Mom and Granny nodded their approval as they walked around the flower bed. Granny squeezed into the middle and peered into the empty fifth pit; she turned to me and whispered, “Tell me what happened.”
“It was fun,” I said. “We saw a bunch of alligators, a cute Seminole wrestler, and even a sea turtle.” My granny caught my eye and held it.
“We put a dead owl in your freezer,” Elan told her.
Granny drew my eyes to the empty hole, the small mound of earth and the bag of corn meal beside it. She hitched up her dress to kneel next to the last rose bush, careful as she took a stem in her hand and brought it to her nose.
I watched her stand back up slowly, mind at work, and I saw the branch slip and its thorns scratch her thin wrist.
“Chebon, in this last one,” she said, “I want you to offer more than cornmeal and tobacco. And get back in here and dig the hole a little deeper some.” She spit on her wrist and rubbed it with her thumb. “I’m going to change out of these church clothes. Then I’ll be right back to help you.”
Mom put her arm around Elan. “You must be hungry,” she said. “Let’s leave these two fools to their funny business, and you help me start some lunch.” They turned and walked to the house, but Granny and I stayed in the garden.
“Go out to Poocha’s shed and get the axe,” Granny said. “The old bird can’t land without feet, and it’s been a while since I beaded up a fetish.” She put her hand on my arm. “Hole’s about half-dug,” she said, “And it’ll be nice to honor the owl with some flowers.”

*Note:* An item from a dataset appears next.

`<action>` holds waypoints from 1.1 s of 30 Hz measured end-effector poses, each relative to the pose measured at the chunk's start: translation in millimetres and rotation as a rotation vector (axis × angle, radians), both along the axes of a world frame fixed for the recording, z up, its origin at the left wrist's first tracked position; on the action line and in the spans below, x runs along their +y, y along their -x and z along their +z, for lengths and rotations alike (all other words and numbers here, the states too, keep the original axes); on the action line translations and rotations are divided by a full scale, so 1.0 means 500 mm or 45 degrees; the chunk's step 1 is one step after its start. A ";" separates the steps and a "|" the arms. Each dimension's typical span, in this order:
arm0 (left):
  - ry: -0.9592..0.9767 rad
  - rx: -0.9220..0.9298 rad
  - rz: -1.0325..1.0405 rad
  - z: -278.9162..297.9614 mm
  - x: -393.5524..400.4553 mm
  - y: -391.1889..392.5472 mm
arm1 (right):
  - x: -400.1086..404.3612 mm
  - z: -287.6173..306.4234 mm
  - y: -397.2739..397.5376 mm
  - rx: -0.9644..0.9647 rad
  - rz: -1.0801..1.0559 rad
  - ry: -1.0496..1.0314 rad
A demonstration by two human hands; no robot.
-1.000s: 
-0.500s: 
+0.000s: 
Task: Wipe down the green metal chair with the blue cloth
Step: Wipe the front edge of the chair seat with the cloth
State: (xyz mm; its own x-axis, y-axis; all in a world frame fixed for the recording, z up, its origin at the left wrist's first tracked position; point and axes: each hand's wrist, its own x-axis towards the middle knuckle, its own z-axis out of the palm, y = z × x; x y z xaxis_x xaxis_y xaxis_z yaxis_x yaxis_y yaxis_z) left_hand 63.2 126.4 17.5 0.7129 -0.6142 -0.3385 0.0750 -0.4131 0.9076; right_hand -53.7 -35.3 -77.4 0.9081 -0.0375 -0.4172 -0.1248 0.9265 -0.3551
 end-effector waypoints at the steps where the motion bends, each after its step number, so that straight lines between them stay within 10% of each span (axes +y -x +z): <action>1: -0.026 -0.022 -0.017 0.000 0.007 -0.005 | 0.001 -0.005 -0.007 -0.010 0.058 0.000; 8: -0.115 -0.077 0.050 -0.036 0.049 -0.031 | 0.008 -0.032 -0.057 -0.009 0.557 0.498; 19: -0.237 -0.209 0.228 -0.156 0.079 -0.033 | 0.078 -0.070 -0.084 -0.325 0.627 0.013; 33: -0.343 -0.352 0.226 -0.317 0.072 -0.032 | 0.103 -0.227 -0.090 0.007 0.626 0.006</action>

I pulled off my T-shirt as she walked away. I closed my eyes and wiped the sweat from my neck and forehead. An image of my grandpa came to mind: Poocha in a black baize cowboy hat, a white feather stuck in the hatband. He shook out a poker green tablecloth and spread it over the base of the old oak tree way back beyond the shed.
In my vision, Poocha shuffled a deck of playing cards and dealt them across the tree trunk where Wild Bill Hickock, Granny Weave, and I had pulled up folding chairs. Granny peeled up the corners of her cards and smiled. Poocha turned to me and touched his breast pocket.
I opened my eyes and looked around. Granny had already gone inside to change her clothes. I walked toward Poocha’s shed. Elan was in my mother’s kitchen. I could see him through the window. I imagined mom dicing ham for the black-eyed peas on the stove, Elan mixing the cornbread batter for the iron skillet.
He’s right, I thought. It was just a coincidence. Everything was going to be okay. But just in case, I had Granny Weave to show me what to do with the owl in the freezer. And after that, I’d ask her what cards beat the Dead Man’s Hand.